_Task to carry out_: The lines to reproduce from the material below are those from the one containing "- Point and" through the one containing "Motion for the", both included; write them out exactly and add nothing.

_Available data_:
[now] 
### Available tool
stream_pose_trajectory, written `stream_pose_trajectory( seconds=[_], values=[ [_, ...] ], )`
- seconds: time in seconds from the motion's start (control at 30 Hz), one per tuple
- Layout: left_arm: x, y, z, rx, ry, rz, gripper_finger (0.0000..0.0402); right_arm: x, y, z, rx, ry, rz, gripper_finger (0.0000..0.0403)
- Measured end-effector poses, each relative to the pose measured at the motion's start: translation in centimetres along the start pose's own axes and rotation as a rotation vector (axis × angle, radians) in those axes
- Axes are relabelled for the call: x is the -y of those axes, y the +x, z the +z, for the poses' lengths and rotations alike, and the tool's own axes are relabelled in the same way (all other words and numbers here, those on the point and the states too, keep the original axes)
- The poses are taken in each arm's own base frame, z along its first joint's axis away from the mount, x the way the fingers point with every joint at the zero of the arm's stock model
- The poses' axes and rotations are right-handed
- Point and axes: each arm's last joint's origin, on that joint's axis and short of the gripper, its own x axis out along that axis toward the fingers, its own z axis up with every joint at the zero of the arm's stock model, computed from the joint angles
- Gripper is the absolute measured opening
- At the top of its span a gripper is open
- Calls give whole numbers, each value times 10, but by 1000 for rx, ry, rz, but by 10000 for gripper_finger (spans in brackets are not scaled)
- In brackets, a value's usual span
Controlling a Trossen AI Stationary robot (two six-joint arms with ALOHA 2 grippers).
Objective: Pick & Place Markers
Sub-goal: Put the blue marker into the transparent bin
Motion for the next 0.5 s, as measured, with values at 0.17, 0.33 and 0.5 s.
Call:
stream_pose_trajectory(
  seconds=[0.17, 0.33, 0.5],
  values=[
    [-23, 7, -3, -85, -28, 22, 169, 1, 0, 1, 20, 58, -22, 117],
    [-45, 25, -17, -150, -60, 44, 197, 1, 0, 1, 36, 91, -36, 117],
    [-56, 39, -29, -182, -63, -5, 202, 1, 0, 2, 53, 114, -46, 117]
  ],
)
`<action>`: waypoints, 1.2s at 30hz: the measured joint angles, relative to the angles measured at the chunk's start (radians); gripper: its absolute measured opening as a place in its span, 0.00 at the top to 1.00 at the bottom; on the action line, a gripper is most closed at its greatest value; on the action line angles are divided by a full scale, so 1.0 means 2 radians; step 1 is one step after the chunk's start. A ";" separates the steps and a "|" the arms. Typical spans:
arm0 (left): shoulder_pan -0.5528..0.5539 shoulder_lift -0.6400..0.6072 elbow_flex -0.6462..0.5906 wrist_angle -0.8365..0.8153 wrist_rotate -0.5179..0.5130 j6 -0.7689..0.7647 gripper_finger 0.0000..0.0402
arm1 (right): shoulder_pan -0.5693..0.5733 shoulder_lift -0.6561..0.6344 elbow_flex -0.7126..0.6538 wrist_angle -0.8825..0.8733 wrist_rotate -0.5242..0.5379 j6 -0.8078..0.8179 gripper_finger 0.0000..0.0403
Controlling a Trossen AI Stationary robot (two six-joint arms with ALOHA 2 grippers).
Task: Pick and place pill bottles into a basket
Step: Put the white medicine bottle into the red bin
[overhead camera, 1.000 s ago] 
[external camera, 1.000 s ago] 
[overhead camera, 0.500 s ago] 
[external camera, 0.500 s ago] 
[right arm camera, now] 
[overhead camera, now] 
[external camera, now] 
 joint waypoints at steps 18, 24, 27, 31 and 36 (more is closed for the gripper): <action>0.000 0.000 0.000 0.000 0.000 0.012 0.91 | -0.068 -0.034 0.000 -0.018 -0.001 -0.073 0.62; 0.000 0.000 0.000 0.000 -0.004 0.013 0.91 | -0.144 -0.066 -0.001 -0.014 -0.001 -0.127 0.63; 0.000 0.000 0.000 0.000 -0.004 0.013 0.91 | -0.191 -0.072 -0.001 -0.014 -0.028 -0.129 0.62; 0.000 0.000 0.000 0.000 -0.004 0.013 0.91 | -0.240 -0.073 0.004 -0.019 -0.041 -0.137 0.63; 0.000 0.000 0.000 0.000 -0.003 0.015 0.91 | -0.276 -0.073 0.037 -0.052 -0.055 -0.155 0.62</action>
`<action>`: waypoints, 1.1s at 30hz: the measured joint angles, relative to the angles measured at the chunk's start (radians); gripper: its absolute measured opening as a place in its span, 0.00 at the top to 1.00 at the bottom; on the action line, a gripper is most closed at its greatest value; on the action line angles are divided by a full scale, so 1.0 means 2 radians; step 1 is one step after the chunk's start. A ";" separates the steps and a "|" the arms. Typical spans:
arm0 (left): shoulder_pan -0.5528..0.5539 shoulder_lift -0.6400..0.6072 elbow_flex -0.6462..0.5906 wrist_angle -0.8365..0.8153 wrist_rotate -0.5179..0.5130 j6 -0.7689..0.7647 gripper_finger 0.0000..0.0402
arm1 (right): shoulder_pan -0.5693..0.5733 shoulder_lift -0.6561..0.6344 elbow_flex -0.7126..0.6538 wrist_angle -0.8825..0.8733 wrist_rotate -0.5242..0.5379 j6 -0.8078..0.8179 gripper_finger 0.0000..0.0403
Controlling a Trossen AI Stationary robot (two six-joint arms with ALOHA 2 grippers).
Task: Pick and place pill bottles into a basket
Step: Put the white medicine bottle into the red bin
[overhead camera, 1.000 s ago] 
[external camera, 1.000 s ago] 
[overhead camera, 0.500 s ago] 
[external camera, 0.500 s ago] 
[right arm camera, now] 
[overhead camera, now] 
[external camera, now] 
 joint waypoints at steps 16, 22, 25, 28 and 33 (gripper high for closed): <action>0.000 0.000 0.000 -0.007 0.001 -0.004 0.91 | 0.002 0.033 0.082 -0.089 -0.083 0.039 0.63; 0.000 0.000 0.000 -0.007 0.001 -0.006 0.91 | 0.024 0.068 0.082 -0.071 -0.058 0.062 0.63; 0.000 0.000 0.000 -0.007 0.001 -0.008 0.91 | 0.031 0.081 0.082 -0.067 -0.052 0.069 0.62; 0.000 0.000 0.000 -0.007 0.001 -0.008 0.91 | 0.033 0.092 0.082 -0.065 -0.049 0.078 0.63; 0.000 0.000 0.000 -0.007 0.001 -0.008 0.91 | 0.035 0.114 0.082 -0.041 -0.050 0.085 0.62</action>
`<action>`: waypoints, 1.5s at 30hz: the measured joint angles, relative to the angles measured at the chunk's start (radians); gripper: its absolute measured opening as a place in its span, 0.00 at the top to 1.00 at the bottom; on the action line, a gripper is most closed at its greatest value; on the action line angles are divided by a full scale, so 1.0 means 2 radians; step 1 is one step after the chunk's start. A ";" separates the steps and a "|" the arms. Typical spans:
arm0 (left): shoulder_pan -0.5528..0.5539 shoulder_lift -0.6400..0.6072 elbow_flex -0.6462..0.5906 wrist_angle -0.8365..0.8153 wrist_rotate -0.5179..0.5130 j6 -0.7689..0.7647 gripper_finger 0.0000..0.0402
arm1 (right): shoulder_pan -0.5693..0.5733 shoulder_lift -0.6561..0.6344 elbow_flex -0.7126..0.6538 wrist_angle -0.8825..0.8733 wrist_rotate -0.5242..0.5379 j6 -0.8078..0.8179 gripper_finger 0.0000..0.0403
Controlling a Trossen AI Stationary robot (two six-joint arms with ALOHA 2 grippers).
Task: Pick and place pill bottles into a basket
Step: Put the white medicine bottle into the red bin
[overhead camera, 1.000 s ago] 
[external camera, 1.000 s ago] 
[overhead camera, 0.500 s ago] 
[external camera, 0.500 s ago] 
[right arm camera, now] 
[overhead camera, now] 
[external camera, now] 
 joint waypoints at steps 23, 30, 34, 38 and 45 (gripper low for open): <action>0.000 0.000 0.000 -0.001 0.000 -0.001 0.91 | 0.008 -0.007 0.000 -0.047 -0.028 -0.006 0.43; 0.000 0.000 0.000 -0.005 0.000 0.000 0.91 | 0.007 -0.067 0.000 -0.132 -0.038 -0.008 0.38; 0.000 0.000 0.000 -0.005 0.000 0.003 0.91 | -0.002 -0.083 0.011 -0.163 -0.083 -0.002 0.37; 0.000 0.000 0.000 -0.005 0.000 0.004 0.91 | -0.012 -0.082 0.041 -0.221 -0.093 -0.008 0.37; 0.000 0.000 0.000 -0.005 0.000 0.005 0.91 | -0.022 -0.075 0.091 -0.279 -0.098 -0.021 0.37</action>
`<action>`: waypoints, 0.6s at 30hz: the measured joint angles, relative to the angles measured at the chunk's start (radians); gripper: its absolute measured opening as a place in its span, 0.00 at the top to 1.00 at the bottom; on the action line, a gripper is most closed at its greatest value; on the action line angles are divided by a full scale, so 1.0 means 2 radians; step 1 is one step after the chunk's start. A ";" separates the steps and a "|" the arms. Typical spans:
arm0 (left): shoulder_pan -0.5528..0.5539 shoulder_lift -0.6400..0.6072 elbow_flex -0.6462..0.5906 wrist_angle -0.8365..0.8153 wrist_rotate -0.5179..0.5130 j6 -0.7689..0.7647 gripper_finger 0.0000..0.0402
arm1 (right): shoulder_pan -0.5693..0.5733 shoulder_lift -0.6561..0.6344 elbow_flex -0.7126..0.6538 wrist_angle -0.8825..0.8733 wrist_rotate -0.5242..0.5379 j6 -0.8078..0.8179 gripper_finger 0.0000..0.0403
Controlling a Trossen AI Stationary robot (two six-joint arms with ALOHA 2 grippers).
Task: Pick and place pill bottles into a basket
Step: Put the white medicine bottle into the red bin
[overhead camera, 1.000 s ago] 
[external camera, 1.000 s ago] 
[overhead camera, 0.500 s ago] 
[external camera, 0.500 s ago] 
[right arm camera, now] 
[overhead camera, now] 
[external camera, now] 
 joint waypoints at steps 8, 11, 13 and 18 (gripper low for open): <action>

_Written reply_:
- Point and axes: each arm's last joint's origin, on that joint's axis and short of the gripper, its own x axis out along that axis toward the fingers, its own z axis up with every joint at the zero of the arm's stock model, computed from the joint angles
- Gripper is the absolute measured opening
- At the top of its span a gripper is open
- Calls give whole numbers, each value times 10, but by 1000 for rx, ry, rz, but by 10000 for gripper_finger (spans in brackets are not scaled)
- In brackets, a value's usual span
Controlling a Trossen AI Stationary robot (two six-joint arms with ALOHA 2 grippers).
Objective: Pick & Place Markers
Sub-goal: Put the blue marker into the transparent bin
Motion for the next 0.5 s, as measured, with values at 0.17, 0.33 and 0.5 s.

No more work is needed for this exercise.